Pasear por el centro y el casco histórico de las ciudades españolas, en especial las más pobladas y turísticas, a partir de las doce del mediodía es tropezarse (o chocar de improviso) con paneles sobre trípodes o contra banderolas que anuncian el menú. Las calles de España se han apuntado al menú. Restaurantes, bares, garitos, chiscones y hasta vendejas clandestinas en aceras o parques ofertan menús.
Muy pocos establecimientos de comida se resisten a ofrecerlo. El menú, tras el enorme engorro de la tartera (tortilla de patatas, pasta, carne con tomate y las sobras más suculentas del domingo), comenzó siendo la solución alimenticia del obrero, o curra, y el empleado raso en general, en tanto que el técnico medio, o el licenciado, comían en el office de la empresa o se atrevían con el restaurante medio una o dos veces a la semana. Claro que si lograbas tarjeta de la empresa, comida con mantel casi todos los días.
Pero esa situación de raro nirvana la espantó la crisis económica de 2008 con viento tan huracanado que solo quedaron las tarjetas black, y ya hemos visto cómo acabaron. Con todo, el restaurante pintón, ese que el dueño se identificaba con el rico que lo frecuentaba, se resistió a ofrecer menú “pues desmerecía su porte”. Claro que, como remedio, debió ofrecer en carta medias raciones para que “a sus clientes de siempre” les trajera más a cuenta comer en su establecimiento en tiempo de recesión.
Pero muchos acabaron claudicando porque al ir aclarando la crisis, los encorbatados, o sencillamente los nuevos currantes que comienzan a hacer reservas, comen menos cantidad, beben menos alcohol y piden otros platos más equilibrados; en suma, exigen menú, un menú económico en el que nunca debe faltar lo verde y la pasta. Y por el lado del curra – al que se le hace cuesta arriba pagar ocho o diez euros al día – la oficina deja un hueco para la tartera de nuevo. No obstante, muy pronto va a venir a relevarla el supermercado con su amplia oferta de platos preparados, la hamburguesería o la pizzería de la esquina que le proporcionará gandaya rápida por cuatro o cinco euros o quizás menos.
Rebajas todo el año
Comer hoy en la gran ciudad es un trasiego de gentes al mediodía, y de motos y bicicletas en la noche. La cocina deja de existir, languidece, y el alimento fresco es caro. Así que caminamos a toda velocidad hacia un mundo de menú en el que – hasta ahora, al menos – escapamos de comer en las aceras como ocurre en Oriente y en numerosas ciudades americanas. Pero todo se andará. Por el momento, nuestras plazas y aceras más amplias se vienen poblando de montoneras de ciclomotores que ofrecen imágenes que nos recuerdan estampas de Hanói o Manila.
Aunque no es sólo la comida: el alterne cañero y copero y, en general, el rezongo feliz se hace más liviano, homogéneo y menú. Lo observamos en el comercio en general. Los chinos del todo a cien desaparecieron en gran medida de los centros urbanos a causa del alza de alquileres y, acaso, por el control policial y las inspecciones públicas, sobre todo tributarias. Pero han vuelto con la cara más acicalada. Hoy un Tiger o Hema, por ejemplo, cumplen a la perfección la función del colmado abigarrado con mejor luz, orden y atención.

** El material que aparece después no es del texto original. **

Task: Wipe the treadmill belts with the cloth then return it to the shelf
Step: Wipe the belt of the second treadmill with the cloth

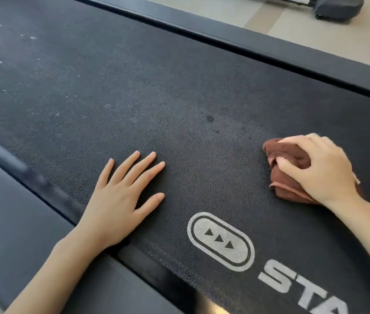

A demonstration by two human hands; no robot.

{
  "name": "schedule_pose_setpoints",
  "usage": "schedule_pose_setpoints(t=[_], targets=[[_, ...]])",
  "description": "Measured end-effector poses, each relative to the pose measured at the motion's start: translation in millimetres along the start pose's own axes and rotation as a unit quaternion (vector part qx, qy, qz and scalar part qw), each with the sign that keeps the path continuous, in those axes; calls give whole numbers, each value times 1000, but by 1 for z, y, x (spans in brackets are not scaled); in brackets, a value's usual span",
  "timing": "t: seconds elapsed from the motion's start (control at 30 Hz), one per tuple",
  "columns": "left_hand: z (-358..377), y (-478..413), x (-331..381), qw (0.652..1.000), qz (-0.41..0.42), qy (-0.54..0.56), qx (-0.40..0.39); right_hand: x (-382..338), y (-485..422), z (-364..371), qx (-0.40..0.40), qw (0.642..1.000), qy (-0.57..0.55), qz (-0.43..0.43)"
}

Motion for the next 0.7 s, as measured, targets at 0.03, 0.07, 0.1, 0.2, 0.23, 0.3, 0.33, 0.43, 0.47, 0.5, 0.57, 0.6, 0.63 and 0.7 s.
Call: schedule_pose_setpoints(t=[0.03, 0.07, 0.1, 0.2, 0.23, 0.3, 0.33, 0.43, 0.47, 0.5, 0.57, 0.6, 0.63, 0.7], targets=[[0, 0, 1, 1000, -1, 1, -2, -6, -11, 7, 14, 1000, 17, 6], [0, 0, 1, 1000, -2, 1, -4, -15, -23, 17, 24, 999, 34, 8], [-1, 0, 2, 1000, -3, -1, -5, -28, -39, 28, 30, 999, 43, 7], [-1, 0, 5, 1000, -4, -1, -2, -75, -86, 64, 18, 999, 47, 1], [-1, 1, 5, 1000, -1, 2, -2, -93, -97, 77, 10, 999, 46, -9], [-2, 1, 4, 1000, 7, 4, 0, -128, -110, 97, -5, 998, 41, -38], [-3, 2, 3, 1000, 9, 8, 5, -141, -110, 103, -11, 998, 38, -54], [-8, 4, -4, 998, -12, 38, 41, -153, -95, 100, -35, 991, 30, -122], [-9, 5, -7, 998, -29, 36, 51, -147, -85, 94, -48, 986, 14, -158], [-8, 7, -9, 997, -47, 27, 55, -139, -71, 86, -59, 977, -9, -203], [-7, 8, -12, 996, -70, 5, 51, -114, -43, 67, -87, 952, -46, -289], [-6, 8, -11, 996, -73, -4, 45, -98, -37, 58, -94, 943, -55, -314], [-5, 8, -11, 996, -74, -11, 39, -81, -41, 52, -93, 943, -58, -314], [-4, 8, -10, 996, -78, -14, 32, -59, -73, 50, -69, 965, -45, -247]])
Point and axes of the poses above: each hand's wrist, its own y-axis away from the middle knuckle, its own z-axis out of the palm, x = y × z, the point moved 4 cm from there along -y, towards the middle knuckle, and after that the axes turned 6 degrees about z, right-handed, at the moved point
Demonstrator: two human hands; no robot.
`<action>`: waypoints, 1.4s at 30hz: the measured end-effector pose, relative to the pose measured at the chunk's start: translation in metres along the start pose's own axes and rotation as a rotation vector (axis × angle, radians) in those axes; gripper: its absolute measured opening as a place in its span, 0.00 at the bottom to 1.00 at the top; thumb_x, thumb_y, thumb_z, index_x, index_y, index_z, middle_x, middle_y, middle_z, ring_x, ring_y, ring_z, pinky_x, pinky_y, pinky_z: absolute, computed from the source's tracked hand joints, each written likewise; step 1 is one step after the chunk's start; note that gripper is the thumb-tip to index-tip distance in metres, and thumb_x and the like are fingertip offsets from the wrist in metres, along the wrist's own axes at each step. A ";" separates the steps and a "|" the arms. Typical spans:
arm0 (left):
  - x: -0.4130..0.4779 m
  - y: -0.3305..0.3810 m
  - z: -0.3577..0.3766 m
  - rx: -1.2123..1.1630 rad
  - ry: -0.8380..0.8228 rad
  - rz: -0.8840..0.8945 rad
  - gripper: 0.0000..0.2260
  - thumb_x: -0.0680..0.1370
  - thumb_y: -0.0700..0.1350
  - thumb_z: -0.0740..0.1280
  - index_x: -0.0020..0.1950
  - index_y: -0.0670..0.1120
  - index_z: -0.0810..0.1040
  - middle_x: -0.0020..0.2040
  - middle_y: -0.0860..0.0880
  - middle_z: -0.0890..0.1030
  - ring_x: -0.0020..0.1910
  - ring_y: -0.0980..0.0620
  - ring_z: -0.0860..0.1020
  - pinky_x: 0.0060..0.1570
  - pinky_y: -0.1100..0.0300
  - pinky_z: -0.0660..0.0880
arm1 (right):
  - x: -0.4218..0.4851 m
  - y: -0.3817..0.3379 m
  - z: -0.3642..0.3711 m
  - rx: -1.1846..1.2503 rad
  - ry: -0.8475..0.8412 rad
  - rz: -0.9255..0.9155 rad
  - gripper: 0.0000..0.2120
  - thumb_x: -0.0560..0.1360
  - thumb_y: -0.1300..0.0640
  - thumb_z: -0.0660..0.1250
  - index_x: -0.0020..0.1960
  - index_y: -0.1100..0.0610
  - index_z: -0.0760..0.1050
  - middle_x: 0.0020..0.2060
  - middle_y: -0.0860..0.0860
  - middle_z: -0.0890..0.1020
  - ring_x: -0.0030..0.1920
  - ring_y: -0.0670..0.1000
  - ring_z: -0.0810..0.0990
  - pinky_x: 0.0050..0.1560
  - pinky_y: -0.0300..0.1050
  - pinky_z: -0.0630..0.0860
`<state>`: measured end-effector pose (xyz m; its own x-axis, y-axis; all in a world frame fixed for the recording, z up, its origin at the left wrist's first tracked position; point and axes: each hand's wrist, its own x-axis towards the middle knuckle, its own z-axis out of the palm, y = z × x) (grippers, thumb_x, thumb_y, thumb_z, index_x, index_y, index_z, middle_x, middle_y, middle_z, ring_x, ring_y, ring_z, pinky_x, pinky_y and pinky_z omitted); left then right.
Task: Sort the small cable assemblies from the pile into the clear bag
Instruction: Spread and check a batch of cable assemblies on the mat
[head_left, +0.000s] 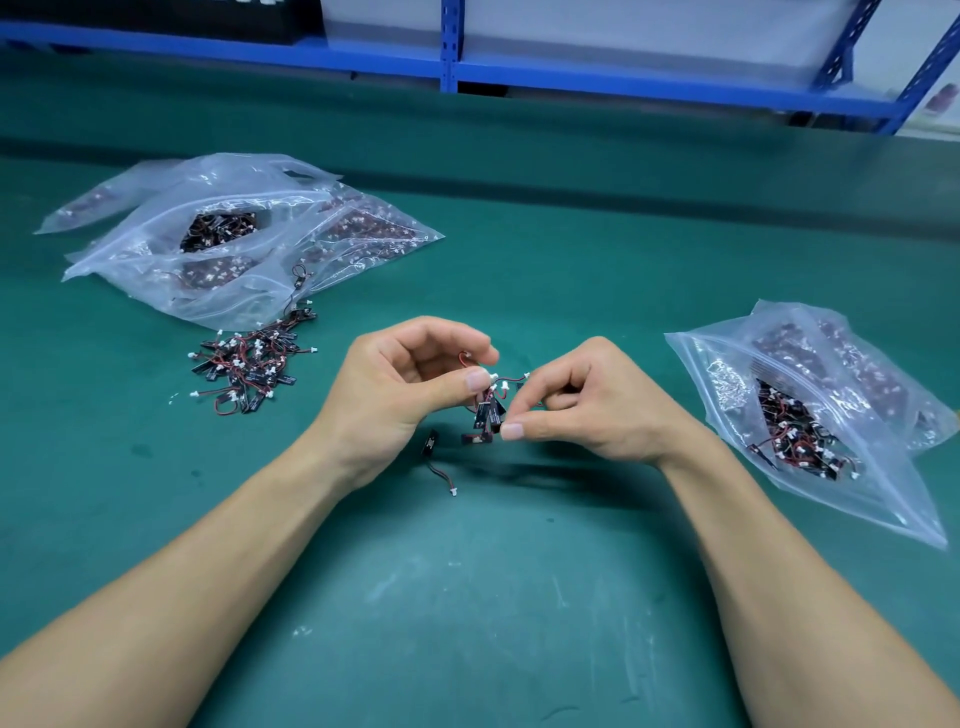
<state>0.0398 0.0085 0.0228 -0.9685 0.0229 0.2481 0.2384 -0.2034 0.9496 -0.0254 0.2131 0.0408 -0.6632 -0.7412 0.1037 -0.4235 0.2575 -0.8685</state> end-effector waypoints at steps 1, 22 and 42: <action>0.000 0.000 0.000 -0.004 0.007 -0.003 0.09 0.68 0.42 0.76 0.47 0.51 0.85 0.46 0.49 0.85 0.43 0.55 0.81 0.44 0.63 0.78 | -0.001 0.000 -0.002 0.007 -0.001 0.005 0.05 0.69 0.51 0.78 0.36 0.49 0.85 0.24 0.49 0.56 0.31 0.55 0.54 0.33 0.45 0.53; 0.006 0.017 -0.012 -0.086 0.161 -0.013 0.10 0.68 0.38 0.73 0.43 0.52 0.85 0.43 0.51 0.85 0.42 0.57 0.82 0.42 0.65 0.78 | -0.009 -0.005 -0.009 -0.251 -0.276 0.184 0.12 0.61 0.40 0.80 0.36 0.47 0.85 0.23 0.50 0.58 0.29 0.51 0.55 0.29 0.41 0.52; 0.009 0.020 -0.019 -0.058 0.245 0.005 0.08 0.68 0.38 0.72 0.41 0.52 0.85 0.42 0.52 0.85 0.41 0.58 0.82 0.41 0.66 0.77 | 0.007 0.006 0.013 -0.670 0.056 0.107 0.04 0.70 0.46 0.73 0.40 0.45 0.85 0.28 0.46 0.76 0.32 0.46 0.71 0.36 0.43 0.70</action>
<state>0.0342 -0.0135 0.0401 -0.9575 -0.2152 0.1922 0.2457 -0.2591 0.9341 -0.0249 0.2013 0.0305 -0.7461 -0.6617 0.0747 -0.6326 0.6693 -0.3897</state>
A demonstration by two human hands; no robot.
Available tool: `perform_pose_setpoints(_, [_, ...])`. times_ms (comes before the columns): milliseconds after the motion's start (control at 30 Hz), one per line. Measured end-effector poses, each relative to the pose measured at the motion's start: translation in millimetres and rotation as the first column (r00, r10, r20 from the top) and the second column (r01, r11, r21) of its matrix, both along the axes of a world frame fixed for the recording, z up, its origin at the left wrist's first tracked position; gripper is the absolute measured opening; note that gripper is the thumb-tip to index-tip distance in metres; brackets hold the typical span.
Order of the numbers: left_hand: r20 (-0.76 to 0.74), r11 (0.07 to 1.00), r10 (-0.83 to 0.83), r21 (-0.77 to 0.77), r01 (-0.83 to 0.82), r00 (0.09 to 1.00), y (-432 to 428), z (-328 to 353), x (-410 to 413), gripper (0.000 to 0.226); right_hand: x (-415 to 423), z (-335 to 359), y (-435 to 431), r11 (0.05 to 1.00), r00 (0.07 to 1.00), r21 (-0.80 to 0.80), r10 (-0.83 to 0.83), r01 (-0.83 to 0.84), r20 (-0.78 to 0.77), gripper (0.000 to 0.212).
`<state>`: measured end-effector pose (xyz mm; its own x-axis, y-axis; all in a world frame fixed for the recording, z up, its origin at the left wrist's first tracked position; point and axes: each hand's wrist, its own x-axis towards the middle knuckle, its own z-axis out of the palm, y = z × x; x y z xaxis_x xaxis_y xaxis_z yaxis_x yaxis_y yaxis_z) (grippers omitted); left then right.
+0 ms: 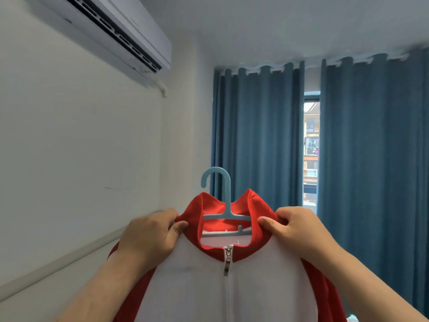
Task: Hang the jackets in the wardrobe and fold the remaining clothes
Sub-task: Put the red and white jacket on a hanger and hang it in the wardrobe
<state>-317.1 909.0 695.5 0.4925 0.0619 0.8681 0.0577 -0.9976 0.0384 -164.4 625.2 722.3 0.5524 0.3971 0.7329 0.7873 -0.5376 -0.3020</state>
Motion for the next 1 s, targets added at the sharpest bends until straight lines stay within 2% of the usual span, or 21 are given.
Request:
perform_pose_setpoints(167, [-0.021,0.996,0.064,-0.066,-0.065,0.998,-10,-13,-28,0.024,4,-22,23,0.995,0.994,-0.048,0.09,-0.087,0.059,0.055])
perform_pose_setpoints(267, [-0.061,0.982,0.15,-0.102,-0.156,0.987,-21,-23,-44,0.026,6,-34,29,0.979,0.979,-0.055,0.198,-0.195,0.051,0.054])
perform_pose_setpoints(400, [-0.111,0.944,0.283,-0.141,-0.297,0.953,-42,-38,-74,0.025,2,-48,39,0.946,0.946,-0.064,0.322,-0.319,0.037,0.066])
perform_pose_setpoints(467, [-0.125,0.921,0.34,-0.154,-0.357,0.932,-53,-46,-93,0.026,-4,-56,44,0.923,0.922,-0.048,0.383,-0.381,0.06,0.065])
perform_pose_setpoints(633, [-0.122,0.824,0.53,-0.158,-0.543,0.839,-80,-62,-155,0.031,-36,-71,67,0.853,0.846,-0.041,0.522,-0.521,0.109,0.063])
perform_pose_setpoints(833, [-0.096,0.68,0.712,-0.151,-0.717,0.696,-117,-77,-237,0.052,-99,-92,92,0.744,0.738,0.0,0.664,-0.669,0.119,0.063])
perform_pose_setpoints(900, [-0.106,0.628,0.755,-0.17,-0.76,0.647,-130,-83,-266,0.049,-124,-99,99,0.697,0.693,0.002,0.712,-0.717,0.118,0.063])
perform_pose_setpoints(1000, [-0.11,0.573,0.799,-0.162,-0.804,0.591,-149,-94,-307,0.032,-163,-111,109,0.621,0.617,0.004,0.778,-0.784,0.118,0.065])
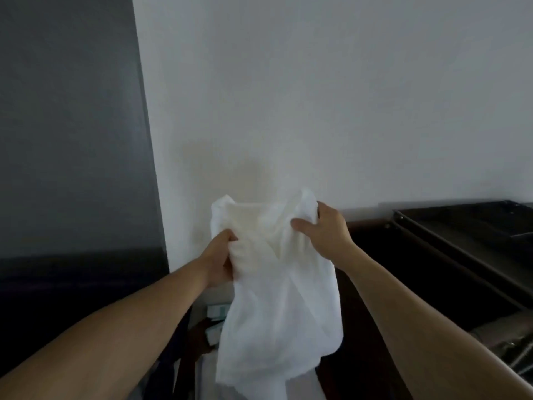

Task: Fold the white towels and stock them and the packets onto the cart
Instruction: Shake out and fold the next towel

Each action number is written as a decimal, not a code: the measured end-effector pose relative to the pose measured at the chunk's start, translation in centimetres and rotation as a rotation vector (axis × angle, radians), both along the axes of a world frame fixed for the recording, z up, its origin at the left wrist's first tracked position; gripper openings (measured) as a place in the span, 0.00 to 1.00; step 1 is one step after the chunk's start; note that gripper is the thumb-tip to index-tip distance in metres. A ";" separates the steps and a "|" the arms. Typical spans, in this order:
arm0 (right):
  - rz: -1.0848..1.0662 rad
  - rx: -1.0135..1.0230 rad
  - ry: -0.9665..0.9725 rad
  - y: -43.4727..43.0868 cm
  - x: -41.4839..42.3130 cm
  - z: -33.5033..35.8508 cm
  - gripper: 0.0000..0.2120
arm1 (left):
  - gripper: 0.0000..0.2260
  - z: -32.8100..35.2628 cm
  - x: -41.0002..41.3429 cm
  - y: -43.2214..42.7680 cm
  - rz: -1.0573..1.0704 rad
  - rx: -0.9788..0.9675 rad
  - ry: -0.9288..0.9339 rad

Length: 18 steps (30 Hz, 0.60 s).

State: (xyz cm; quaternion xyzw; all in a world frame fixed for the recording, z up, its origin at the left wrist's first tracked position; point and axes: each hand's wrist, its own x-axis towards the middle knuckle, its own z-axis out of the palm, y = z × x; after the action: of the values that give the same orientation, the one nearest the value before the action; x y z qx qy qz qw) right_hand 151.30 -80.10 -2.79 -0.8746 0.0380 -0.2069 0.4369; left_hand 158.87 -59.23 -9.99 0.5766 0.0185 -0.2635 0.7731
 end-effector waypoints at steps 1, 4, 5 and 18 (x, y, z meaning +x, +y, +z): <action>0.013 0.001 -0.012 -0.6 0.4 0.2 0.10 | 0.12 -1.2 0.1 0.0 -0.023 0.022 0.054; 0.076 -0.063 -0.024 -1.6 1.6 0.3 0.10 | 0.17 -3.2 -1.6 0.4 -0.183 0.319 0.131; 0.108 -0.082 -0.012 -1.7 1.9 0.2 0.10 | 0.23 -3.8 -2.1 0.5 -0.286 0.497 0.132; 0.394 -0.203 0.139 -1.1 3.5 -2.9 0.09 | 0.17 4.2 -2.5 -5.3 -0.398 1.038 -0.783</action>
State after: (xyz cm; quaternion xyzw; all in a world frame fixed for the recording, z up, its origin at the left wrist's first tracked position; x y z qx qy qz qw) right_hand 154.82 -81.19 -5.65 -0.9166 -0.1245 -0.0593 0.3752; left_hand 156.37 -64.56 -5.80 0.9182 -0.2452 -0.1296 0.2829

Impactos como el de Primark no son únicos. Su estela empieza a ser extensa. De momento las rebajas dejan de ser cosa de julio y enero: se ofrecen todo el año. Jóvenes, y quienes no lo son tanto, salen estos días de Zara o Sfera con “siete o diez trapos por 30€«. Sí, también las grandes cadenas del vestir cultivan su menú de ropa y complementos. Y los jóvenes se eternizan en la casa de los padres hasta bien pasados los 30 años. También ellos forman parte de este mundo menú en el que nos venimos convirtiendo.